Yellow mine waste water from the Gold King Mine collects in holding pools in San Juan County, Colorado, in this picture released by the Environmental Protection Agency on Aug. 7, 2015. EPA officials were aware of the potential for such a blowout prior to the Aug. 5 accident. Photo by EPA/Handout/Reuters

WASHINGTON — U.S. Environmental Protection Agency managers were aware of the potential for a catastrophic “blowout” at an inactive Colorado mine that could release large volumes of wastewater laced with toxic heavy metals, according to documents released by the agency.

EPA released the documents following prodding from The Associated Press and other media organizations. EPA and contract workers accidentally unleashed 3 million gallons of contaminated wastewater on Aug. 5 as they inspected the idled Gold King Mine near Silverton, Colorado.

Among the documents is a June 2014 work order for a planned cleanup that noted that the old mine had not been accessible since 1995, when the entrance partially collapsed. The plan appears to have been produced by Environmental Restoration, a private contractor working for EPA.

“This condition has likely caused impounding of water behind the collapse,” the report says. “Conditions may exist that could result in a blowout of the blockages and cause a release of large volumes of contaminated mine waters and sediment from inside the mine, which contain concentrated heavy metals.”

A subsequent May 2015 action plan for the mine also notes the potential for a blowout.

It was not clear what additional precautions were taken to prepare for such a release, and the EPA did not immediately respond to questions about the matter.

A 71-page safety plan for the site produced by Environmental Restoration included only a few lines describing steps to be taken in the event of a spill: Locate the source and stop the flow if it could be done safely, begin containment and recovery of the spilled materials, and alert downstream sanitary districts and drinking water systems as needed.

There are at least three ongoing investigations into exactly how EPA triggered the disaster, which tainted rivers in Colorado, New Mexico and Utah with lead, arsenic and other contaminants. The toxic plume travelled roughly 300 miles to Lake Powell on the Arizona-Utah border.

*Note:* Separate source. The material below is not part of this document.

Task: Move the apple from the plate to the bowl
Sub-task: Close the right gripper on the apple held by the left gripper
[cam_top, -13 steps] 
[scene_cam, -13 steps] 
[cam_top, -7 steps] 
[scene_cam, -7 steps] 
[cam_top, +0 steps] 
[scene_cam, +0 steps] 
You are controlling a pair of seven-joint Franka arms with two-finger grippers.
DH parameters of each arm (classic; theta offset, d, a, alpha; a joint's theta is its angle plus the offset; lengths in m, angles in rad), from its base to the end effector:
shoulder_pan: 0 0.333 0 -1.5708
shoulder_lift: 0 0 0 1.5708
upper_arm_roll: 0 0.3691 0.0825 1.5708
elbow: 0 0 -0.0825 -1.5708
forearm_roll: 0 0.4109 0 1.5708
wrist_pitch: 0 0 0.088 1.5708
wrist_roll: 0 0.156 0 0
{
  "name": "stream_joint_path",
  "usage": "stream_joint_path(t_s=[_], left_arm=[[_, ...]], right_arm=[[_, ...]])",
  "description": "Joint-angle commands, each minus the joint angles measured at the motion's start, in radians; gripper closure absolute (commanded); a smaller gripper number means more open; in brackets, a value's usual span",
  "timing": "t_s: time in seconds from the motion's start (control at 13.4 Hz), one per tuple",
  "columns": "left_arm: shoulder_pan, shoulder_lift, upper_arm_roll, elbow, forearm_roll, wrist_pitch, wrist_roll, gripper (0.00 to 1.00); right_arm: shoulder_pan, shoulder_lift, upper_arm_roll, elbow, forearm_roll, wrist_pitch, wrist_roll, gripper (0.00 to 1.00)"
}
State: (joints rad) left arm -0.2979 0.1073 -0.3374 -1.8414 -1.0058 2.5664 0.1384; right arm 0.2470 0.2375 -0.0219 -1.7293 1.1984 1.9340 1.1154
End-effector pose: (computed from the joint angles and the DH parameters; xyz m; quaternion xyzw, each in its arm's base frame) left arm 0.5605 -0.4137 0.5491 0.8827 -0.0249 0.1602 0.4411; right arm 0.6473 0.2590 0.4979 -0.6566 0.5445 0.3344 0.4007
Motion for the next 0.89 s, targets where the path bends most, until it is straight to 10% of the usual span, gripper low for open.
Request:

EPA says its water testing has shown contamination levels have since been returning to pre-spill levels, though experts warn the heavy metals have likely sunk and mixed with bottom sediments that could someday be stirred back up.

The documents, which the agency released about 10:30 p.m. eastern time, do not include any account of what happened immediately before or after the spill. The wastewater flowed into a tributary of the Animas and San Juan rivers, turning them a sickly yellow-orange color.

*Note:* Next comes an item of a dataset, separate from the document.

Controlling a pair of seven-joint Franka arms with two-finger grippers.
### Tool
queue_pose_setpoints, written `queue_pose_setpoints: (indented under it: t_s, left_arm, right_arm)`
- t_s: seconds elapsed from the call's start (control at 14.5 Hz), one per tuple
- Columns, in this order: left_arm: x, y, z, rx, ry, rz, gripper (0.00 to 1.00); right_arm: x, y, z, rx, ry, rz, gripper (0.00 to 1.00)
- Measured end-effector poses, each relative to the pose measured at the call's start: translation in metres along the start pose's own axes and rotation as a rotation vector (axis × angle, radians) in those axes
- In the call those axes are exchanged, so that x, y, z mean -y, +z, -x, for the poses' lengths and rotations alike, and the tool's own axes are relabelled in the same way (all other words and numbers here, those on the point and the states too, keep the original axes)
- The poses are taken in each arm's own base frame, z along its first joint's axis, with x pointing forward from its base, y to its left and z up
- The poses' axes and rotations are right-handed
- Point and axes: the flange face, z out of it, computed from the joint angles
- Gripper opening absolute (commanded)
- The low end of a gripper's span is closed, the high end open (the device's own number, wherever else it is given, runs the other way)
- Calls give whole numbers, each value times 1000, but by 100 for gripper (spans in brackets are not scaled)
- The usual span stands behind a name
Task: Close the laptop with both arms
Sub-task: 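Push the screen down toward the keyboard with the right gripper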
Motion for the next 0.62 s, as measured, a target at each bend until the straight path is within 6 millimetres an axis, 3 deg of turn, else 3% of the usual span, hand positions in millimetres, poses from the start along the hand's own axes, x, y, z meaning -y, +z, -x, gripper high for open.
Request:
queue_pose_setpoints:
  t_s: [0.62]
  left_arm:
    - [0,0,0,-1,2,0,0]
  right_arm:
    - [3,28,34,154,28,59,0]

Elected officials in affected states and elsewhere have been highly critical of the EPA’s initial response. Among the unanswered questions is why it took the agency nearly a day to inform local officials in downstream communities that rely on the rivers for drinking water.

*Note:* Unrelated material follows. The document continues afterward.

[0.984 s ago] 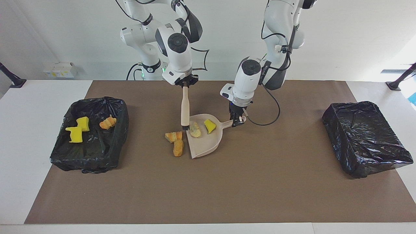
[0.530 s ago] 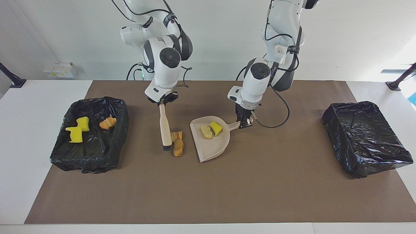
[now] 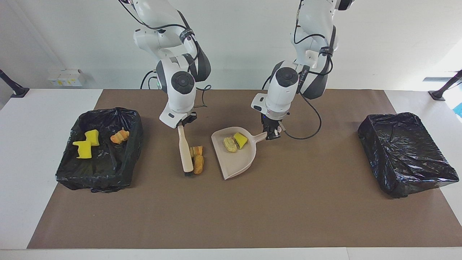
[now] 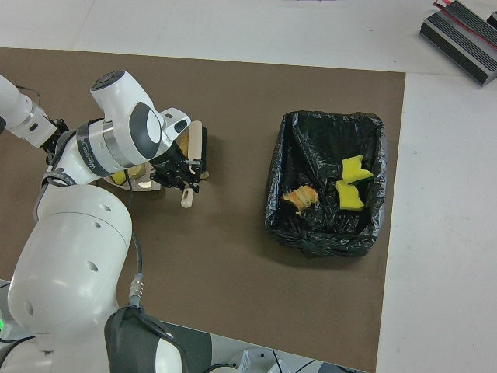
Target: Sweep and dump trash in bin
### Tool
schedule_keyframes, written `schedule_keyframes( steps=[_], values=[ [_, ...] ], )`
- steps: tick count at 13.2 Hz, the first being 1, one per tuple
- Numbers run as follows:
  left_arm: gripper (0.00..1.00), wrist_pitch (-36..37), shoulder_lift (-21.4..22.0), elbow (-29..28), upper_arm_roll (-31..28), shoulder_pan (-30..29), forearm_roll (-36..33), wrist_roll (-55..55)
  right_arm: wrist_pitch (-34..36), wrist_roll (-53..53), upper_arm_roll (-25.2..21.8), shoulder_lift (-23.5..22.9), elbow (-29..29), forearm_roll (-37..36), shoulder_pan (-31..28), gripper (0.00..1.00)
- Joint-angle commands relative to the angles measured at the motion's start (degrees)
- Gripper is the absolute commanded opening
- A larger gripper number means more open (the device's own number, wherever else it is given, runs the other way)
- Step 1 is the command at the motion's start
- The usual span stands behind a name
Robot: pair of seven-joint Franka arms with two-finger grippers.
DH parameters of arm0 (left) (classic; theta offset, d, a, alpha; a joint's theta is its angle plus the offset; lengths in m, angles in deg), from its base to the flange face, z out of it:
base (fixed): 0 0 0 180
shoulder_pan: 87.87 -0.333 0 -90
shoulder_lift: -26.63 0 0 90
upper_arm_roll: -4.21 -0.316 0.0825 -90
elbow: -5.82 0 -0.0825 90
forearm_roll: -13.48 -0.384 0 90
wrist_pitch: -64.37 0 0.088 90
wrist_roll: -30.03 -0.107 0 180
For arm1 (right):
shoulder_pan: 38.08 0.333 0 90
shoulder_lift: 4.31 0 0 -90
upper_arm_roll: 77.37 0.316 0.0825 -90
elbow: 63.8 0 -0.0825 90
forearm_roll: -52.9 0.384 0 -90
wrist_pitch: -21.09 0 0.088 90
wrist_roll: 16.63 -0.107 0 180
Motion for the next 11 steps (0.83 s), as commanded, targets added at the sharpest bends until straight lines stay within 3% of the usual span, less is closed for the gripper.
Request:
schedule_keyframes(
  steps=[1, 7, 11],
  values=[
    [0.0, 0.9, -0.8, 1.0, -0.4, 1.9, -1.8, 2.0, -2.9, -0.4, 0.4, 1.3, 2.5, 8.2, 0.0, 0.0],
    [0.0, -4.0, -2.4, -1.3, -0.3, 3.8, -1.8, 2.5, -2.9, -5.4, 0.4, 2.2, 2.5, 27.6, 4.1, 0.0],
    [0.0, -10.0, -2.3, -3.6, -0.2, 3.2, -1.7, 0.0, -2.3, -9.7, 0.3, 2.4, -1.4, 29.7, 5.4, 0.0]
  ],
)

Communication problems have persisted in the spill’s aftermath, according to U.S. Rep. Lamar Smith, a Texas Republican who chairs the House Science, Space and Technology Committee.

“Weeks after the spill, families and businesses who depend on the Animas River continue to deal with uncertainty and limited information,” Smith said Friday, as he called for EPA Administrator Gina McCarthy to appear before his committee for a hearing scheduled next month. “The EPA has an obligation to be forthcoming about what went wrong.”

Much of the text in the documents released Friday was redacted by EPA officials. Among the items blacked out is the line in a 2013 safety plan for the Gold King job that specifies whether workers were required to have phones that could work at the remote site, which is more than 11,000 feet up a mountain.

In the wake of the spill, it has typically taken days to get any detailed response from the agency, if at all.

EPA Press Secretary Melissa Harrison said Saturday that the agency has been inundated with media inquiries and “worked diligently to respond to them.”

On its website, contractor Environmental Restoration posted a brief statement last week confirming its employees were present at the mine when the spill occurred. The company declined to provide more detail, saying that to do so would violate “contractual confidentiality obligations.”

The St. Louis, Missouri-based company bills itself as the largest provider of emergency services for the EPA and is the agency’s prime contractor across most of the U.S.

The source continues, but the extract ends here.